**Task prompt:**
Could you set down exactly the lines in the records below between the line holding "(197, 360): -28.5, 3.6, 0.9" and the line holding "Length unit: cm.", inclusive?

**Provided records:**

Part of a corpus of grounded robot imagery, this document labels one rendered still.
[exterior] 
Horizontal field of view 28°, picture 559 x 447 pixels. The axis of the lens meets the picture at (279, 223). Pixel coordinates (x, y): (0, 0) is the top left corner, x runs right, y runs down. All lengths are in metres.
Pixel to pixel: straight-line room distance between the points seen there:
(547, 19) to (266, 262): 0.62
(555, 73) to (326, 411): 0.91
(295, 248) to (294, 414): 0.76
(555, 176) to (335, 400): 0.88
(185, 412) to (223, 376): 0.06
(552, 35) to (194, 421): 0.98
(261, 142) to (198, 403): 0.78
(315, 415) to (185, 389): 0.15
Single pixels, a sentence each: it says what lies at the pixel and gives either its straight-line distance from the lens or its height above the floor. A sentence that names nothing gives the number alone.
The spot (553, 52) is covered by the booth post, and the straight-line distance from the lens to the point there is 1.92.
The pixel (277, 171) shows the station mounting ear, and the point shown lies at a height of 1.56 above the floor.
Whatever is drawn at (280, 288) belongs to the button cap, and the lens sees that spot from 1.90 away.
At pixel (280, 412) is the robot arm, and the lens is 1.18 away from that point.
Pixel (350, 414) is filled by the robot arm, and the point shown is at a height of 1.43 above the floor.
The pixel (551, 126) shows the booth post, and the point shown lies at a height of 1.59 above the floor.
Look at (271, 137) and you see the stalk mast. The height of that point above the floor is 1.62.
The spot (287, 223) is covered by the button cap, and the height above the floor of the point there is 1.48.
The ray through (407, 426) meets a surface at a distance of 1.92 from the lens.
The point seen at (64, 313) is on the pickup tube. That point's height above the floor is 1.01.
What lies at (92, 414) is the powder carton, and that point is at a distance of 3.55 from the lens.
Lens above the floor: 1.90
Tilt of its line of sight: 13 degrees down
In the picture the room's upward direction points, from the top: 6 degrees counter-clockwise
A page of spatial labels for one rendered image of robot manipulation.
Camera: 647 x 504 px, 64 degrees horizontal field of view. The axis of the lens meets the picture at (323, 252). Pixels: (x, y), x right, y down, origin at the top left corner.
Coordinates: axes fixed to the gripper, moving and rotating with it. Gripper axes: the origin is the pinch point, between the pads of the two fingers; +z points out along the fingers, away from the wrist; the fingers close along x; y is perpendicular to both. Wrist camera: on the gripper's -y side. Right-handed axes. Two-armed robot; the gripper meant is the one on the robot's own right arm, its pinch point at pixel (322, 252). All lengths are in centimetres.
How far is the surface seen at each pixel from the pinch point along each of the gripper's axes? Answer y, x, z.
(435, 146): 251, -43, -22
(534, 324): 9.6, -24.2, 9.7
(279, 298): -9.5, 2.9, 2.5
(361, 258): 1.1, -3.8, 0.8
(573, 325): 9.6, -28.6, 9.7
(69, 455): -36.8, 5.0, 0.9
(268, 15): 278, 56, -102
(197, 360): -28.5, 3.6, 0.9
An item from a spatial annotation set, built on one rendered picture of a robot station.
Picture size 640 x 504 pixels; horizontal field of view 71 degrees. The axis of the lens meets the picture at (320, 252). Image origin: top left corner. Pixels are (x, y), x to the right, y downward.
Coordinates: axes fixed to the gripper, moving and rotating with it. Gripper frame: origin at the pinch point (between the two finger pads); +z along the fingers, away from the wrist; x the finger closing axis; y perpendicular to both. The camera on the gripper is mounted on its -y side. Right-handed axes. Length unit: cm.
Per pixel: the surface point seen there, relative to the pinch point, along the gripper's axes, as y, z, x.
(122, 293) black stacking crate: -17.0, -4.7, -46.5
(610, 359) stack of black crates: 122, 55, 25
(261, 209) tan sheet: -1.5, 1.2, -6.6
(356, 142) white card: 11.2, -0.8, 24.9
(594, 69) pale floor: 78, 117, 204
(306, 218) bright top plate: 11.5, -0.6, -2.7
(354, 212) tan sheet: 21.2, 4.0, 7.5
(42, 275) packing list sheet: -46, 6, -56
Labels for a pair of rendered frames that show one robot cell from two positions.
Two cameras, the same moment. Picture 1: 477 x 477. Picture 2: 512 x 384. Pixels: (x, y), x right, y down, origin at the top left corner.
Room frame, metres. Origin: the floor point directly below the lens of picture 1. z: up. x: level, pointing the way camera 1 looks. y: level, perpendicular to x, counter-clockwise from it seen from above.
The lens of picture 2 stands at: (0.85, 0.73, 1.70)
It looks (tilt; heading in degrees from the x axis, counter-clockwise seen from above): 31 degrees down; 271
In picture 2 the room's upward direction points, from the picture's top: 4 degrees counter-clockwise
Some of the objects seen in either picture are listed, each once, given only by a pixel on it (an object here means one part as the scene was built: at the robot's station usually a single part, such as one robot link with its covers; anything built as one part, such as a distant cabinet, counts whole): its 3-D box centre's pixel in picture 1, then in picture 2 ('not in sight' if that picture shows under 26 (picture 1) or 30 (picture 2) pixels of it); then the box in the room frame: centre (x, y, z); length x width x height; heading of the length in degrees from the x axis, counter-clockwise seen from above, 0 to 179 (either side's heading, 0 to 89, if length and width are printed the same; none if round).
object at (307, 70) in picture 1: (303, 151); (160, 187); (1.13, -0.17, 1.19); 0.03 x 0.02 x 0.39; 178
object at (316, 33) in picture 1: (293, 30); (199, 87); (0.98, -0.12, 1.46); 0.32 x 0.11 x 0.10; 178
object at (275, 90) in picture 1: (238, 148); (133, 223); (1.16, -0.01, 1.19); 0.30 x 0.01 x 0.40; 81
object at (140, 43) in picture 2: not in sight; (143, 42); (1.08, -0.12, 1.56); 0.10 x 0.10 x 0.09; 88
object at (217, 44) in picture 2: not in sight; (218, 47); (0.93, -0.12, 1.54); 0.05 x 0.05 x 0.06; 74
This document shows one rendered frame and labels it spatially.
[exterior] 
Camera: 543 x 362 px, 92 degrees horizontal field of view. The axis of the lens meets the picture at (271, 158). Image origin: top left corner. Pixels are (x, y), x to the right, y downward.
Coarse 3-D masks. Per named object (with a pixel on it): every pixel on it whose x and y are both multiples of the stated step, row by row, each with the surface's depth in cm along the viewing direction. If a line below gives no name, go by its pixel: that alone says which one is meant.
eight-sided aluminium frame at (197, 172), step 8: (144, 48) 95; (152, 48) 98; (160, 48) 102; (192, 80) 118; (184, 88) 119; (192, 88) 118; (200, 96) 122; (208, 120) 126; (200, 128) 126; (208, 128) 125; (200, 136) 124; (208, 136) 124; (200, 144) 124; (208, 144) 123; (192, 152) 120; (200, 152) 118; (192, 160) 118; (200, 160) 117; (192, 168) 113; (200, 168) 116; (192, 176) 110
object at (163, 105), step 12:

**Answer to this problem:**
(197, 360): -28.5, 3.6, 0.9
An item from a spatial annotation set, built on one rendered picture of a robot station.
Picture size 640 x 504 pixels; horizontal field of view 71 degrees. The axis of the lens meets the picture at (320, 252). Image origin: top left corner. Pixels are (x, y), x to the right, y downward.
Coordinates: axes fixed to the gripper, moving and rotating with it. Gripper frame: origin at the pinch point (between the two finger pads); +z along the fingers, away from the wrist; x the finger closing axis; y perpendicular to both. The camera on the gripper is mounted on its -y side. Right-handed axes. Length unit: cm.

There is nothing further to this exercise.